Help:Toolforge/Web

From Wikitech
Jump to navigation Jump to search

Overview

Every Toolforge tool can run a dedicated website under "https://toolname.toolforge.org". Toolforge provides the webservice command which is used to start and stop the web server for each tool. Toolforge supports websites written in several programming languages including PHP, Python, Node.js, Java, Ruby and others. Toolforge also provides some support services which can help you make your website’s visitors safe from tracking by third party services.

The webservice command uses convention over configuration for some aspects of how the website is deployed.
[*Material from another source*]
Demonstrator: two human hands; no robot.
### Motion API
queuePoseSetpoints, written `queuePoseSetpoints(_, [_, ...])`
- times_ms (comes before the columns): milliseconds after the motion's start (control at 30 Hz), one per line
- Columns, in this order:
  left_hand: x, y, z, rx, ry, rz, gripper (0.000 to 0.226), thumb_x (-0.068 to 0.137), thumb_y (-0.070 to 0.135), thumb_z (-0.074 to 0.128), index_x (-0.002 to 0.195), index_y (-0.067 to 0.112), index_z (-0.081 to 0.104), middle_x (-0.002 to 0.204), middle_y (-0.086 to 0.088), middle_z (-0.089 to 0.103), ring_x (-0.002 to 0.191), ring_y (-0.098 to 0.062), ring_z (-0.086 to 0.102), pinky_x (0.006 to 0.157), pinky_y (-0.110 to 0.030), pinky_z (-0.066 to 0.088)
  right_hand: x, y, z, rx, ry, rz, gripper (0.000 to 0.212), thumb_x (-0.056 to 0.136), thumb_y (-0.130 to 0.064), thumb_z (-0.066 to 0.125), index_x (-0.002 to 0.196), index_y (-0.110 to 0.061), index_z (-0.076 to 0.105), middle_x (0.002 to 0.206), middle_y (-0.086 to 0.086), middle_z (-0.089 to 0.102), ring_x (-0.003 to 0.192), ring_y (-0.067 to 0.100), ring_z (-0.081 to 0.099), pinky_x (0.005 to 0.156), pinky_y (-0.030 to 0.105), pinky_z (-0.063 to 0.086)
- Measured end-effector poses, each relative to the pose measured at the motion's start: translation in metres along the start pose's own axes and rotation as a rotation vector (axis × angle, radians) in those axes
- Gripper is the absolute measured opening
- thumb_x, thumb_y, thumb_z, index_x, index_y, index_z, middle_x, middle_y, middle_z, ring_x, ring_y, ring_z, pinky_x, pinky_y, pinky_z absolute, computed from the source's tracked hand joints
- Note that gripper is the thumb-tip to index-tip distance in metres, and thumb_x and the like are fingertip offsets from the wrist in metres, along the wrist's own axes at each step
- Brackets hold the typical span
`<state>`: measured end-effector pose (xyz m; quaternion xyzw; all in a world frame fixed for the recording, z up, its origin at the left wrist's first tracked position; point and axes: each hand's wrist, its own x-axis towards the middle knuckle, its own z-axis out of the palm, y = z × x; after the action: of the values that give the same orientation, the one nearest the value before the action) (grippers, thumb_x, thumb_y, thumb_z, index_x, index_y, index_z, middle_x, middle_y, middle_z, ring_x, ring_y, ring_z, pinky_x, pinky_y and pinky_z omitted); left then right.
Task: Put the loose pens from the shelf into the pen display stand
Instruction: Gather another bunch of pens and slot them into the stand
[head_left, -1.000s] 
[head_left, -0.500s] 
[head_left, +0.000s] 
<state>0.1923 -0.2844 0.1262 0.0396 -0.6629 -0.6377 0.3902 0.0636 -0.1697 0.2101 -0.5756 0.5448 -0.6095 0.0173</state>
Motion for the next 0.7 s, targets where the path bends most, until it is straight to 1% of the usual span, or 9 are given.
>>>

You’ll find details for different programming languages below.

Using the webservice command

You can use the webservice command to start, stop, restart, and check the status of a webserver.

webservice command example
$ ssh login.toolforge.org
$ become my-cool-tool
$ toolforge webservice start

Use webservice --help to get a full list of arguments.

Without any additional arguments or configuration files, webservice start will currently start a PHP 7.3 Kubernetes container serving content from your tool's $HOME/public_html directory using lighttpd as the web server software.

Webservice templates

The webservice command has the concept of a "template" file which can be used to store arguments (and eventually other structured content) for starting a webservice. The code will look for a --template=... command line argument and fallback to looking for a $HOME/service.template file. The $HOME/service.template file is what most tools will be expected to use, but we may find interesting uses for multiple templates in a single tool as well.

A webservice template file is a YAML document. It can contain these settings:

  • backend: the backend to use (equivalent to --backend=...)
  • cpu: the CPU reservation to ask for on Kubernetes (equivalent to --cpu=...)
  • mem: the memory reservation to ask for on Kubernetes (equivalent to --mem=...)
  • release: the operating system to ask for on Grid Engine (equivalent to --release=...)
  • replicas: the number of Pod replicas to use (equivalent to --replicas=...)
  • type: the type of webservice to start (equivalent to TYPE)
  • extra_args: extra arguments to pass to the backend (not used by most backends)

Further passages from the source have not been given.